• [WHAT IS EXPECTED]:
Look for the string "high" in the listing below and copy every line in which it appears.

• [DATASET EXCERPT]:

□ □ □ □ □

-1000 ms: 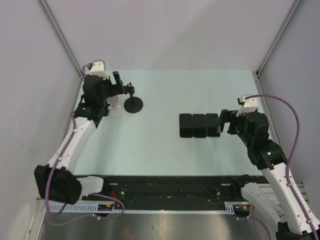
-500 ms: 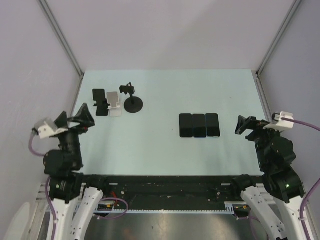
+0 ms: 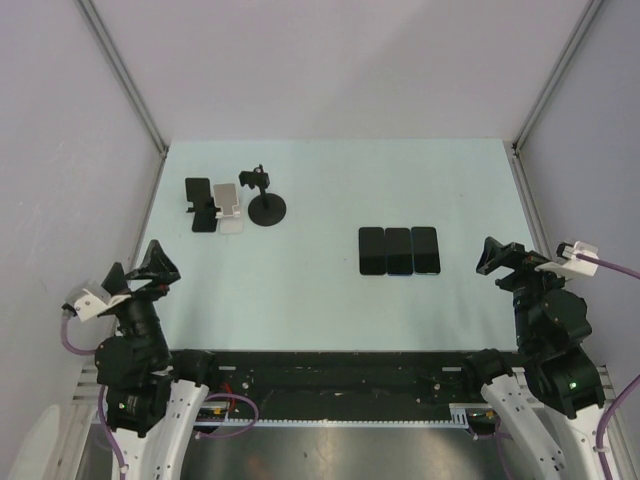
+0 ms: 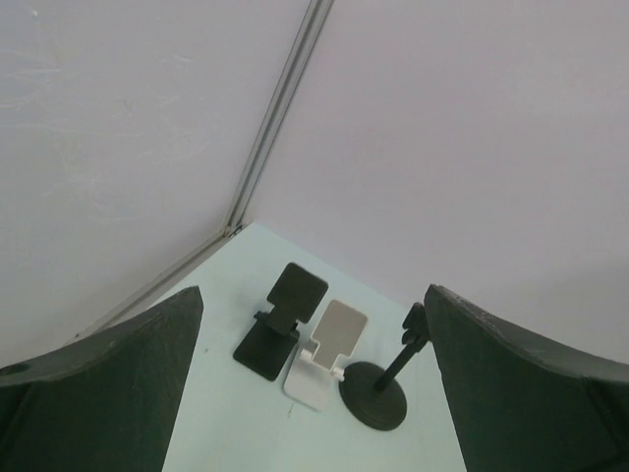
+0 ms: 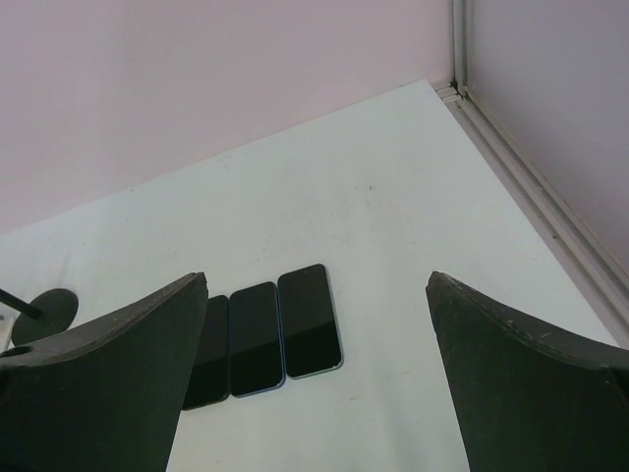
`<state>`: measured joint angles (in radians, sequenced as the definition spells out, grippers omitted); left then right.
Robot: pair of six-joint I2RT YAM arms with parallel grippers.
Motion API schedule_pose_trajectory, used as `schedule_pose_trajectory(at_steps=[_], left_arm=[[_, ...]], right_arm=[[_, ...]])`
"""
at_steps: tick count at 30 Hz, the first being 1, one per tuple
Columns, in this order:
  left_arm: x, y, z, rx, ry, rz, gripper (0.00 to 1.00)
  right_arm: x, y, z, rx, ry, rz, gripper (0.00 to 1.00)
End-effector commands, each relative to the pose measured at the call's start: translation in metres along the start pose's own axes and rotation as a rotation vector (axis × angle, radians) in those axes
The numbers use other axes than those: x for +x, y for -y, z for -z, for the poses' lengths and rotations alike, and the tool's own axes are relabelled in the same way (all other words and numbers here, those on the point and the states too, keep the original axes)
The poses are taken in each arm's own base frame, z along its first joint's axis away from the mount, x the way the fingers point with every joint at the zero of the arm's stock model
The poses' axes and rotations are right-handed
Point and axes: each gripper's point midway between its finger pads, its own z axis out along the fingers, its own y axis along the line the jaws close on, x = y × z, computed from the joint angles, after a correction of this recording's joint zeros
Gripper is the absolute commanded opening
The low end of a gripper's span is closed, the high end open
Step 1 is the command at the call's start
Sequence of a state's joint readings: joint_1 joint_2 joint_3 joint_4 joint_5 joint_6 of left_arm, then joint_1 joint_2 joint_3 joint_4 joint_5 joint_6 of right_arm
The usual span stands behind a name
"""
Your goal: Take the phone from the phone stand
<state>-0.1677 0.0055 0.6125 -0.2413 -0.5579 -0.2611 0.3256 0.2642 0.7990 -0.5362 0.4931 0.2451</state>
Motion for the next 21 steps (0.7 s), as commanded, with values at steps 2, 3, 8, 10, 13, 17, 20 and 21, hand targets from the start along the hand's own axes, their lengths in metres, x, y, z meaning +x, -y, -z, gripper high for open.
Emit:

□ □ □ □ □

• [RESULT FOR THIS TASK]:
The low end of a gripper's span is closed, the high end open
Motion for the next 21 steps (0.7 s), as commanded, with values at steps 2, 3, 8, 10, 13, 17, 20 and 21, hand targets from the start along the hand's own axes, their lengths in metres, x, y, z meaning +x, -y, -z, gripper high for open.

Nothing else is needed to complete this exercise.